-- TASK DIRECTIONS --
Report how many lines in the records below hold the word "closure". Add nothing to the number.

▼▼▼

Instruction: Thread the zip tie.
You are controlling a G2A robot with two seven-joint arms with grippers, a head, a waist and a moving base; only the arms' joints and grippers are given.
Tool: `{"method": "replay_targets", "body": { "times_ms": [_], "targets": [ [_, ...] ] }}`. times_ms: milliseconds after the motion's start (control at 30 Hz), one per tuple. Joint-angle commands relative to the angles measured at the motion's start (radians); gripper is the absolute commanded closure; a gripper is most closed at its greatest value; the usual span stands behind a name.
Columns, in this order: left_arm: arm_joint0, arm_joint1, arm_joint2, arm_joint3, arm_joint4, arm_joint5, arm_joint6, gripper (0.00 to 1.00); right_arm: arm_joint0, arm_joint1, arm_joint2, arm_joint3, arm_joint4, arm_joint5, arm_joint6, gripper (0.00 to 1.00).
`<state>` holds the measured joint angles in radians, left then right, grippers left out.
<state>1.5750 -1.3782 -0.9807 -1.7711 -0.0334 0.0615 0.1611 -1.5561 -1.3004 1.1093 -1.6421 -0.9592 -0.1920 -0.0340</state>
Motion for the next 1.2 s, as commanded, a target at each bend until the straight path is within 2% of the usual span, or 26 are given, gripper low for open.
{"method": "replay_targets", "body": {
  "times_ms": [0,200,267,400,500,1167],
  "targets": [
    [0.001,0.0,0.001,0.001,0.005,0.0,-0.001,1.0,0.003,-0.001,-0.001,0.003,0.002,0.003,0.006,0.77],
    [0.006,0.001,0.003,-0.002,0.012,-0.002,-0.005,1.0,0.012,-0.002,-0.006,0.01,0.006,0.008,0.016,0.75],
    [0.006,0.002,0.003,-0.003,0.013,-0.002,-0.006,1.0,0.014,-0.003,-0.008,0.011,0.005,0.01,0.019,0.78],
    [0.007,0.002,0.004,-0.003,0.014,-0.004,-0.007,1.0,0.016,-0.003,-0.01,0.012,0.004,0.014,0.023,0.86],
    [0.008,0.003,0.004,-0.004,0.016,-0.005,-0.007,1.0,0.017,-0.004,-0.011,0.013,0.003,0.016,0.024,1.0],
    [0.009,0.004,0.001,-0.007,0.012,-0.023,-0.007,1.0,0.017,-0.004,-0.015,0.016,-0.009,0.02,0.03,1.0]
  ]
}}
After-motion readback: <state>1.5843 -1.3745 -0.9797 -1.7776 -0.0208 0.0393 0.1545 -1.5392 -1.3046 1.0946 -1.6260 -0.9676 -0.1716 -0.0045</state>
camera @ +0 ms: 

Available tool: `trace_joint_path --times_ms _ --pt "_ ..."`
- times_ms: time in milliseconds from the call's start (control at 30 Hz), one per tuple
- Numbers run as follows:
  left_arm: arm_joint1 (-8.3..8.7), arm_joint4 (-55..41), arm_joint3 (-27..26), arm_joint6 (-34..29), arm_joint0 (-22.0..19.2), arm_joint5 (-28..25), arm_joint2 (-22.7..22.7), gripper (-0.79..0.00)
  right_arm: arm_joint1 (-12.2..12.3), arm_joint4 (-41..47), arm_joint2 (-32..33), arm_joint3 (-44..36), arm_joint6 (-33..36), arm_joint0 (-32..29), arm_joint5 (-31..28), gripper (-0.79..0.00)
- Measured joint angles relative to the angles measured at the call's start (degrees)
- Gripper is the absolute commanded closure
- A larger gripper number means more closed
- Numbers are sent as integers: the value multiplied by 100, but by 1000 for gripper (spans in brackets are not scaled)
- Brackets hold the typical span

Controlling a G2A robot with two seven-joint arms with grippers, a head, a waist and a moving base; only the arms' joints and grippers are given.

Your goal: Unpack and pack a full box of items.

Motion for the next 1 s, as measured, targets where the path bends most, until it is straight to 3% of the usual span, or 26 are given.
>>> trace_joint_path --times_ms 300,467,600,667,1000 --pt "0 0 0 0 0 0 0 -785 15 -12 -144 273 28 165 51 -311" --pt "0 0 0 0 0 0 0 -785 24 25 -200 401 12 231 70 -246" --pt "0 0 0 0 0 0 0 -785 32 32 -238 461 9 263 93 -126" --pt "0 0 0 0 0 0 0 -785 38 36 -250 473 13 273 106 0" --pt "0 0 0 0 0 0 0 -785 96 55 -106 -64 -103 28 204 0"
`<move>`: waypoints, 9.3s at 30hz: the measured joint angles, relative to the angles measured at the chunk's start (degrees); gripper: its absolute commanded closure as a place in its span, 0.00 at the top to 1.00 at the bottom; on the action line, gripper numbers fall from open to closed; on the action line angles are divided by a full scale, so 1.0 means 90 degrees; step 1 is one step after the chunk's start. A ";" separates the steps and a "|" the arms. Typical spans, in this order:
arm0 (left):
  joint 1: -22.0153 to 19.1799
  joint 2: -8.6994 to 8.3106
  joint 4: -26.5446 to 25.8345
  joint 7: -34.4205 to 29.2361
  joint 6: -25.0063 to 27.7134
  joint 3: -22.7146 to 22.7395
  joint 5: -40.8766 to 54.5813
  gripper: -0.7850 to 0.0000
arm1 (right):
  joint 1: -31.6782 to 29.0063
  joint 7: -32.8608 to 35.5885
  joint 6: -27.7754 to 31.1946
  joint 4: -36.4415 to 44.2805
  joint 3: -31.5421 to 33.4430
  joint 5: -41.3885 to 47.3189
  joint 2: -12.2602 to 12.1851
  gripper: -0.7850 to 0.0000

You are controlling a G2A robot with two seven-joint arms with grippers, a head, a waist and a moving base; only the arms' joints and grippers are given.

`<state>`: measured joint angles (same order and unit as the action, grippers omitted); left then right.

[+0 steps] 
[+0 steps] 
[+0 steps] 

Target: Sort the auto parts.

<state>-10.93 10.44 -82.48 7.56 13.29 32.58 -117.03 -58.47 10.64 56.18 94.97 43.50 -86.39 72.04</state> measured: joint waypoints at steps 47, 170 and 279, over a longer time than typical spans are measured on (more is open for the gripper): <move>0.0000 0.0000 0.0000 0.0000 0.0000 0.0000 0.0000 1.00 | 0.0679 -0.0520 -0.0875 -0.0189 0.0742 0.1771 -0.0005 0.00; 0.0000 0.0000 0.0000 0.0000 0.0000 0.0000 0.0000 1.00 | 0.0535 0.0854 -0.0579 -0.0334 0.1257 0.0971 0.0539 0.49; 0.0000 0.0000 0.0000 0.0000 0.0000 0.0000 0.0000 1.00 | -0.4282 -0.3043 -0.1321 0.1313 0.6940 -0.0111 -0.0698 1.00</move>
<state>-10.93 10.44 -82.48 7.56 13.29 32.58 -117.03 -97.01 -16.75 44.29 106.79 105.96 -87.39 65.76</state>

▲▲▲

-- RESPONSE AREA --
3